GBPUSD has been making tiny steps within the 1.2400 area in the four-hour chart over the past two days, sending an early warning that some volatility, or a more noticeable move, may soon emerge in the market.
Technically, there are several reasons to believe that a downside correction is more likely to occur. First, the price hit a strong wall in the crossroads of a support-turned-resistance trendline and a downward-sloping trendline on Wednesday and instead drifted lower, keeping the downtrend started earlier this month intact. Secondly, the red Tenkan-sen has just crossed below the blue Kjun-sen line, while the RSI seems to be reversing south again within the bearish zone. The unsuccessful attempt to break above the 50% Fibonacci of the upleg from 1.2074 to 1.2812 could be another negative signal.

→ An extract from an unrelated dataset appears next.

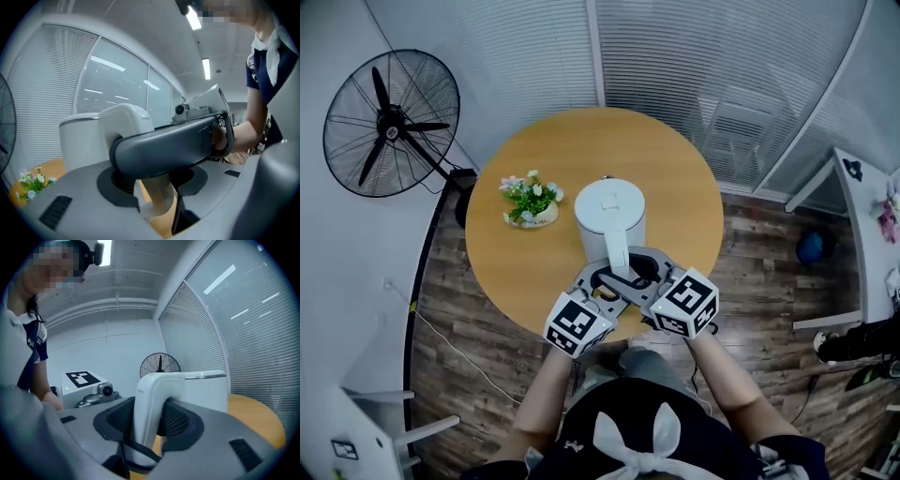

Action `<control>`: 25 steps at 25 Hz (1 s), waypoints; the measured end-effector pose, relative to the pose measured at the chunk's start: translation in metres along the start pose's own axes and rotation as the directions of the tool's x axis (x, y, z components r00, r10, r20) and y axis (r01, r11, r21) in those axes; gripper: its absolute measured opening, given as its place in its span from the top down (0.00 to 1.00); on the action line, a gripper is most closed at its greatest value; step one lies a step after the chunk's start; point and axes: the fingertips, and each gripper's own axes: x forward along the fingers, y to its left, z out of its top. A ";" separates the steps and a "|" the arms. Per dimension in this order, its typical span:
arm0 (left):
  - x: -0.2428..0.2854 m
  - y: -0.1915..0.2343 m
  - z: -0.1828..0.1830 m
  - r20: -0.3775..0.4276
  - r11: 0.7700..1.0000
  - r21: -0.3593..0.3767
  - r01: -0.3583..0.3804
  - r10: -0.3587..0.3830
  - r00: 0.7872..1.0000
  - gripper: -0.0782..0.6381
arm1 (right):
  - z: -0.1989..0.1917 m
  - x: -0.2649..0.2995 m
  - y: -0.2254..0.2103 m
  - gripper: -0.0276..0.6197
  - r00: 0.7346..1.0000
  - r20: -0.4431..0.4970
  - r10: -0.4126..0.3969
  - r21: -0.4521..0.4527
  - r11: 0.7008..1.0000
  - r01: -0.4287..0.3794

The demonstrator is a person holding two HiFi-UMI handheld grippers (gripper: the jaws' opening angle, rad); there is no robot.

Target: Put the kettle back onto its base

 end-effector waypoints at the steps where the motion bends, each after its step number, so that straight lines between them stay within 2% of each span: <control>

Bears could get exposed to the 61.8% Fibo of 1.2355 and the 1.2334 low if they breach the nearby 1.2387 support level. Extending the downward pattern below the previous trough, the price may next halt near 1.2290.
Should the bulls retake control, the 50% Fibo line of 1.2443 will come again under the spotlight, while in a short distance, the 20-period simple moving average (SMA) managed to block upside corrections on Thursday and therefore will be closely watched as well. Should the former resistance around 1.2480 and the descending trendline prove easy to clear, the rally could gear towards the 38.2% Fibonacci of 1.2530. Higher, all attention will shift to the ascending trendline.
In brief, GBPUSD is expected to show negative momentum in the short-run, with sellers turning stronger below 1.2387.